Organized Shoplifting Is a $100-Billion Problem. Here’s Why We’re All Screwed

COMMENTARY Crime and Justice

Organized Shoplifting Is a $100-Billion Problem. Here’s Why We’re All Screwed

Sep 12, 2023 3 min read

Commentary By

Charles “Cully” Stimson @cullystimson

Senior Legal Fellow and Deputy Director, Meese Center

Zack Smith @tzsmith

Senior Legal Fellow, Meese Center for Legal Studies

This Whole Foods in San Francisco, California was closed due to employee safety concerns and increased robberies after being open for only a year on April 11, 2023. Tayfun Coskun / Anadolu Agency / Getty Images

Key Takeaways

Organized shoplifting efforts and flash mobs of robberies across the country caused businesses $100 billion in losses in 2021 and have only gotten worse.

But why is this happening now? The answer is simple: George-Soros-backed rogue prosecutors.

There is a common-sense and simple solution to this recent phenomenon. Prosecute every person who steals, even if it’s a misdemeanor. 

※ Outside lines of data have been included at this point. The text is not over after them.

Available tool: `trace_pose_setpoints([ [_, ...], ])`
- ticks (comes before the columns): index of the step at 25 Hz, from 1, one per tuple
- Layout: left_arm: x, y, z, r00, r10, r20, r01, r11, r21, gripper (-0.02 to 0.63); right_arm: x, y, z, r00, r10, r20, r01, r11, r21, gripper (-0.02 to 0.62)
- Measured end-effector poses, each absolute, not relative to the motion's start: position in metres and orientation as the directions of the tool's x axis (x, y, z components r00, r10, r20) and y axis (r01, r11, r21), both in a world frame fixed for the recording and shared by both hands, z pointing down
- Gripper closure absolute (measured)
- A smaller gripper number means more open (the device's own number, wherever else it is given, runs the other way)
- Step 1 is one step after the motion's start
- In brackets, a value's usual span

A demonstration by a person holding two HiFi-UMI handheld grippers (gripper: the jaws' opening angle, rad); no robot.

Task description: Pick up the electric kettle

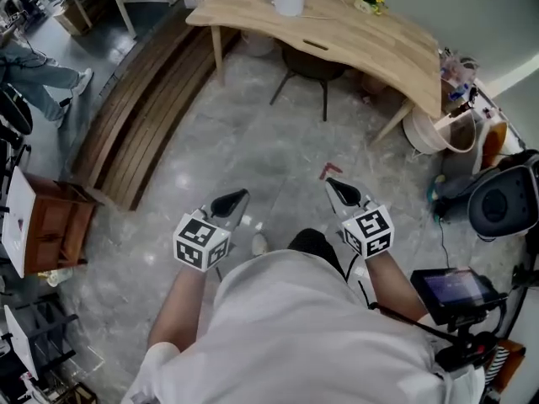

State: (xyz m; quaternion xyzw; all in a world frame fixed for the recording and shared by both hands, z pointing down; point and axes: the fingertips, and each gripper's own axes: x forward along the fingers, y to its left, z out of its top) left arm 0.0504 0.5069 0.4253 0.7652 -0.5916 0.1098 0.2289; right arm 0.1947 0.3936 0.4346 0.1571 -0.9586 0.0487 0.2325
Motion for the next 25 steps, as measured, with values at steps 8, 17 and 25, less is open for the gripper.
trace_pose_setpoints([
  [8, -0.02, 0.482, 0.439, 0.229, -0.878, 0.421, -0.959, -0.129, 0.252, 0.6, 0.132, 0.367, 0.438, -0.835, -0.282, 0.472, -0.33, 0.944, -0.02, 0.549],
  [17, -0.081, 0.332, 0.445, 0.161, -0.877, 0.452, -0.975, -0.071, 0.209, 0.525, 0.068, 0.212, 0.439, -0.872, -0.282, 0.4, -0.331, 0.942, -0.057, 0.523],
  [25, -0.114, 0.168, 0.419, 0.132, -0.882, 0.452, -0.987, -0.073, 0.145, 0.522, 0.047, 0.079, 0.424, -0.893, -0.251, 0.373, -0.285, 0.958, -0.037, 0.522],
])
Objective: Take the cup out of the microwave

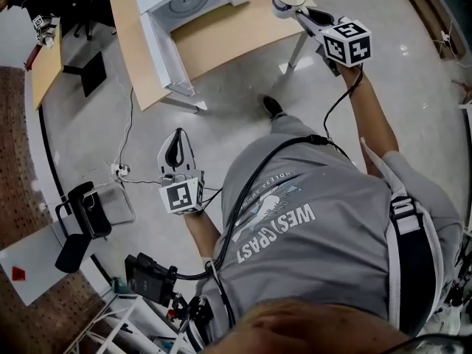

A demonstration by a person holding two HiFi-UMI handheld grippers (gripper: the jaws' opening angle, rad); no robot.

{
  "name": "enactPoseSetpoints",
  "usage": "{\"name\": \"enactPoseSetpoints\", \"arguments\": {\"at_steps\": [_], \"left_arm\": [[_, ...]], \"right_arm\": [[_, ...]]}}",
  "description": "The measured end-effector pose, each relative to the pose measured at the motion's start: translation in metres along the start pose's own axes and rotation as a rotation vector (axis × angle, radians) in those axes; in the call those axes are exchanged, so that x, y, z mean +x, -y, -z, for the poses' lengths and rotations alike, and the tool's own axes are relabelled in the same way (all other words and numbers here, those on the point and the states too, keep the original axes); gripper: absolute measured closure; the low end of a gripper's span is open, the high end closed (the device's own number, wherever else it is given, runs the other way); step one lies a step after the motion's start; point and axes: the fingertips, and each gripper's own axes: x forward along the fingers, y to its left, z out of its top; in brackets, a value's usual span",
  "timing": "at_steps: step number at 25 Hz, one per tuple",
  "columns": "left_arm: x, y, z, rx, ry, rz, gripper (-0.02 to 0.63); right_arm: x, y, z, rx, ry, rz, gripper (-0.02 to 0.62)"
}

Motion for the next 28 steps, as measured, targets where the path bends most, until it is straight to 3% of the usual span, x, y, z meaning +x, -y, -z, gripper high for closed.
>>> {"name": "enactPoseSetpoints", "arguments": {"at_steps": [14, 23, 28], "left_arm": [[0.181, -0.048, -0.044, -0.027, -0.064, -0.151, 0.561], [0.266, -0.057, -0.053, -0.029, -0.143, -0.219, 0.561], [0.294, -0.058, -0.052, -0.036, -0.195, -0.232, 0.562]], "right_arm": [[0.244, 0.186, 0.006, 0.056, -0.121, 0.041, 0.525], [0.371, 0.286, 0.057, 0.080, -0.218, 0.066, 0.525], [0.426, 0.316, 0.085, 0.094, -0.248, 0.072, 0.525]]}}
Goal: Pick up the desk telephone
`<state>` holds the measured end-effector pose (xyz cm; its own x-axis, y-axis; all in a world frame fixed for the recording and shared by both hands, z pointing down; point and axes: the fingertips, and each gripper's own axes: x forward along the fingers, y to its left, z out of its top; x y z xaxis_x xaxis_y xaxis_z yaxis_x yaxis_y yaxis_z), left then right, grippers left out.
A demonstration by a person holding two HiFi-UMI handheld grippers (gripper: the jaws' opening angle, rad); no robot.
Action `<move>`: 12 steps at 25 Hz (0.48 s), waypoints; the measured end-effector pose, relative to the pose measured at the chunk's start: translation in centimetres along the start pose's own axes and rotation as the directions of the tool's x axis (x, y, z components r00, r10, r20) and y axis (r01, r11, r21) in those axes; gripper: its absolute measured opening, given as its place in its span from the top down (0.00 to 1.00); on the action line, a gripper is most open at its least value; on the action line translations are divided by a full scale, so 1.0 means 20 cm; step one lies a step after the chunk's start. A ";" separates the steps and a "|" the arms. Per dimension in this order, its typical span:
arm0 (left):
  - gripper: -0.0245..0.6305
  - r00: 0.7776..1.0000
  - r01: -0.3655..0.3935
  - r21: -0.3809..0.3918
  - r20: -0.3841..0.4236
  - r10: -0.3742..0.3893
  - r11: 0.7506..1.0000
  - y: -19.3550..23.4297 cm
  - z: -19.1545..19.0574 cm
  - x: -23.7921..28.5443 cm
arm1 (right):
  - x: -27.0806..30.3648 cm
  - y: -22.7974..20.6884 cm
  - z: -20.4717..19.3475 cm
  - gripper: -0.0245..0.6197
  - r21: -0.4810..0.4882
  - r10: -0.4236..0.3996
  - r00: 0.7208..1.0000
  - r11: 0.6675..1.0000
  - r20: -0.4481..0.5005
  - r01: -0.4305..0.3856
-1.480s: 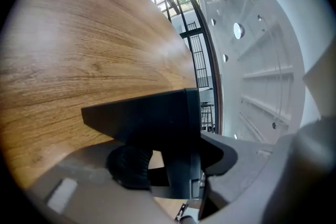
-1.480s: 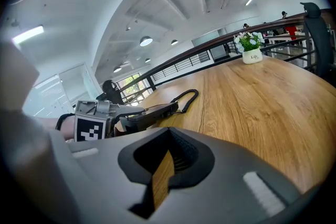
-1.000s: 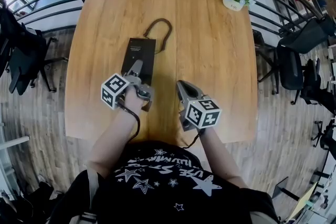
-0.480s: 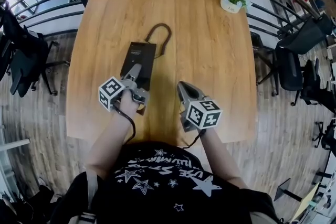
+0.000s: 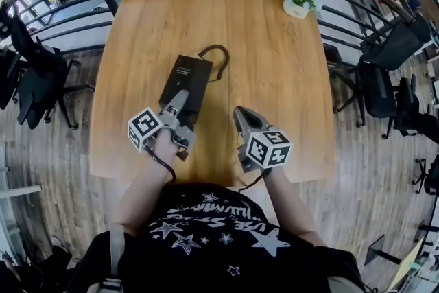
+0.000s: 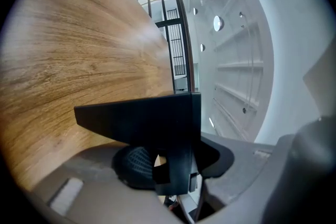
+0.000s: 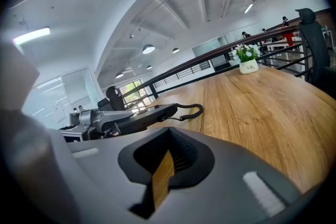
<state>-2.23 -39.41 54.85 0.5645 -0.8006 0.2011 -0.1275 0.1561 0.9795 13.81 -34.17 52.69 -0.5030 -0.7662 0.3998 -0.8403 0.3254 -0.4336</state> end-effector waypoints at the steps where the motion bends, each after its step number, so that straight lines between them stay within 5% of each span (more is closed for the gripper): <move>1: 0.68 1.000 0.009 0.002 -0.001 -0.009 1.000 -0.02 -0.01 -0.02 | -0.02 0.01 0.00 0.96 -0.001 0.001 1.000 1.000 0.007 -0.001; 12: 0.68 0.996 0.092 0.031 0.003 -0.092 0.995 -0.15 -0.18 -0.28 | -0.28 0.08 -0.04 0.96 -0.017 0.031 0.999 0.999 0.043 -0.030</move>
<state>-2.04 -33.19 50.72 0.5716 -0.8131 0.1100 -0.1001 0.0639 0.9929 15.10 -28.83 50.46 -0.5200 -0.7785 0.3514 -0.8279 0.3581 -0.4316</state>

Corporate America is finally waking up to the fact that woke policies on crime are costing them billions. 

Organized shoplifting efforts and flash mobs of robberies across the country caused businesses $100 billion in losses in 2021 and have only gotten worse since then according to the National Retail Federation. As former Home Depot CEO Bob Nardelli recently put it, Biden’s America has become a "lawless society." 

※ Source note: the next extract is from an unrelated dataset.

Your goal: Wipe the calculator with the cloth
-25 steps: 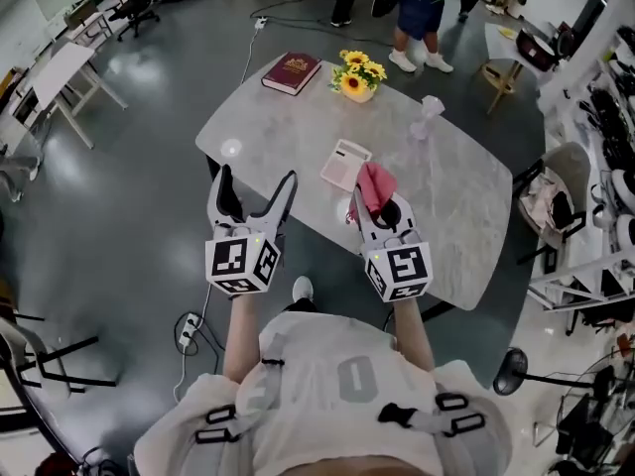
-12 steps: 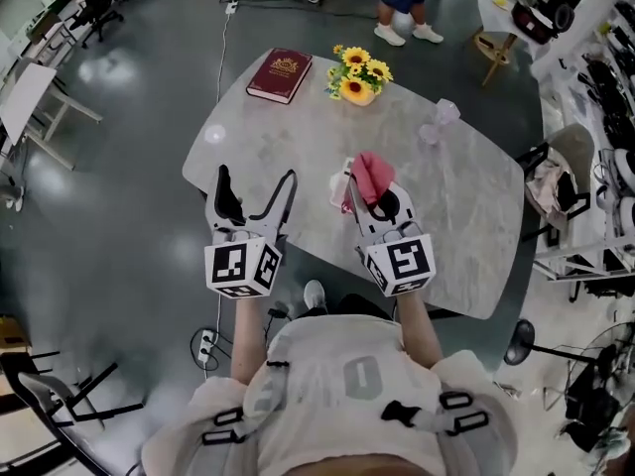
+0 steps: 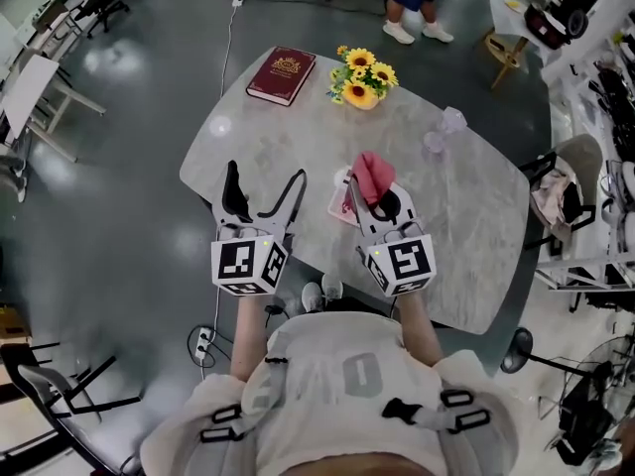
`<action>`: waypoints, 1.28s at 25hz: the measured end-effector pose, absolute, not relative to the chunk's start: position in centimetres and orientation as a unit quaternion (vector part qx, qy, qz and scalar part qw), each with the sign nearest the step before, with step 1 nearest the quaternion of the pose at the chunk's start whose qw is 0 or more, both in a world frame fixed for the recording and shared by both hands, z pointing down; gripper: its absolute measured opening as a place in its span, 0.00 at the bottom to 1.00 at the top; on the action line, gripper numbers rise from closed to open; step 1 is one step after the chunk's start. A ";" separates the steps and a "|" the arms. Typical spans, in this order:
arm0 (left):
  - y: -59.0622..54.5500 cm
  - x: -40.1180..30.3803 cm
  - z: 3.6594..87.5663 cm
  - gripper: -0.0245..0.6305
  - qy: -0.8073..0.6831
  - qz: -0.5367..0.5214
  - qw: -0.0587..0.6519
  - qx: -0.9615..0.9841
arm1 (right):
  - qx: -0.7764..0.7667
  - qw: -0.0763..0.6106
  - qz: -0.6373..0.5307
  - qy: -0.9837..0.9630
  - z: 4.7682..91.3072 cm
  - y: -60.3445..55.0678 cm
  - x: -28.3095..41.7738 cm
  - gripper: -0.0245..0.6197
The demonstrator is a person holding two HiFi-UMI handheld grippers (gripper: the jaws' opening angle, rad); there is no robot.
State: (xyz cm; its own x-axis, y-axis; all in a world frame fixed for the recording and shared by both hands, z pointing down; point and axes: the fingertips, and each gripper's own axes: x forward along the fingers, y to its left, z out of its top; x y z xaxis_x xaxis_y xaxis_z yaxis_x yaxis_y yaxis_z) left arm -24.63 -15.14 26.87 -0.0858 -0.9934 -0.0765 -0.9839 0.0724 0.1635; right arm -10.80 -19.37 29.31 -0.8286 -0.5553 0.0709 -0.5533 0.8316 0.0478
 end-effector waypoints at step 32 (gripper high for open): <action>-32.6 -17.9 33.4 0.79 -0.581 -0.001 0.105 0.807 | 0.547 0.036 0.012 -0.836 31.3 -28.7 1.9 0.13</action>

And a lawless society is bad for business. Big companies, from Whole Foods, Walmart and Walgreens to Nordstrom, Dick’s Sporting Goods, Lululemon and more have all suffered. Mom-and-pop businesses have suffered too. 

While all businesses factor in some amount of loss from theft, euphemistically called "shrink" in the industry, this recent phenomenon reaches a whole new level. As a result, companies have closed stores, revised earnings estimates, and taken hits to their top and bottom lines, resulting in loss of shareholder value and harm to the communities they serve. 

>>> The Left’s Desperate Attempt To Deflect on Crime

But why is this happening now? The answer is simple: George-Soros-backed rogue prosecutors. In big cities across the country, these so-called public servants refuse to prosecute petty thieves and even go so far as to call their illegal behavior "quality of life" crimes which, according to them, don’t harm anyone. 

That’s a lie. 

Not only do these crimes hurt businesses, large and small, they also harm the people who work in those businesses and the city residents who shop at those businesses. When businesses shutter because of the unacceptable risks and loss caused by repeated thefts, the local residents who used to shop in those stores can no longer do so and have to travel longer distances (and pay higher prices) as a result. Worse still, the people who used to work in those stores have to find new jobs or go on unemployment. 

Plus, employees and customers face danger from these offenders too. Blake Mohs, a 26-year-old security official at Home Depot employee in Pleasonton, California, was shot and killed by a would-be-thief. Gary Rasor, an 83-year-old worker at a Home Depot in Hillsborough, North Carolina, died after being pushed to the ground by a shoplifter.  

Yowhannes "John" Tewelde, a 60-year-old, longtime cashier at a San Francisco convenience store, "died after an alleged baseball bat attack at the hands of a shoplifter who made off with a bottle of water and two beers," according to SFist. The list could go on. 

Until recently, CEOs have been reluctant to even admit that rampant theft in their stores has been a problem because they don’t want to appear political and place the blame where it belongs—with rogue prosecutors and others who call for defunding the police.  

But when their store employees are assaulted repeatedly by mobs that empty the shelves, eventually they have to speak out. 

In earnings-call-after-earnings call this year, CEOs and other executives have started to tell the real impact of these pro-criminal policies and how they are impacting their gross revenues and net income. 

>>> Crushing the Rogue Prosecutor Movement

Home Depot’s second quarter gross margin was 33%, "a decrease of 8 basis points from the second quarter last year, primarily driven by pressure from shrink," said CFO Richard McPhail. 

Target CEO Brian Cornell said they are up against "an unacceptable amount of retail theft and organized retail crime," noting that shrink in the second quarter was "well above the sustainable level where we expect to operate over time." How bad is it? This year Target is expected to lose $500 million more to theft than last year’s astonishing loss total of $800 million. 

Earlier this month, a Walgreens spokesman told Newsweek that "retail crime is one of the top challenges facing our industry today." 

There is a common-sense and simple solution to this recent phenomenon. Prosecute every person who steals, even if it’s a misdemeanor. 

Why? Because not doing so contributes to a lawless society, and criminals must be held accountable. 

It's time for local district attorneys in Los Angeles, Chicago, San Francisco, New York City and elsewhere to do their jobs. Businesses large and small, their employees, customers, shareholders and investors deserve no less.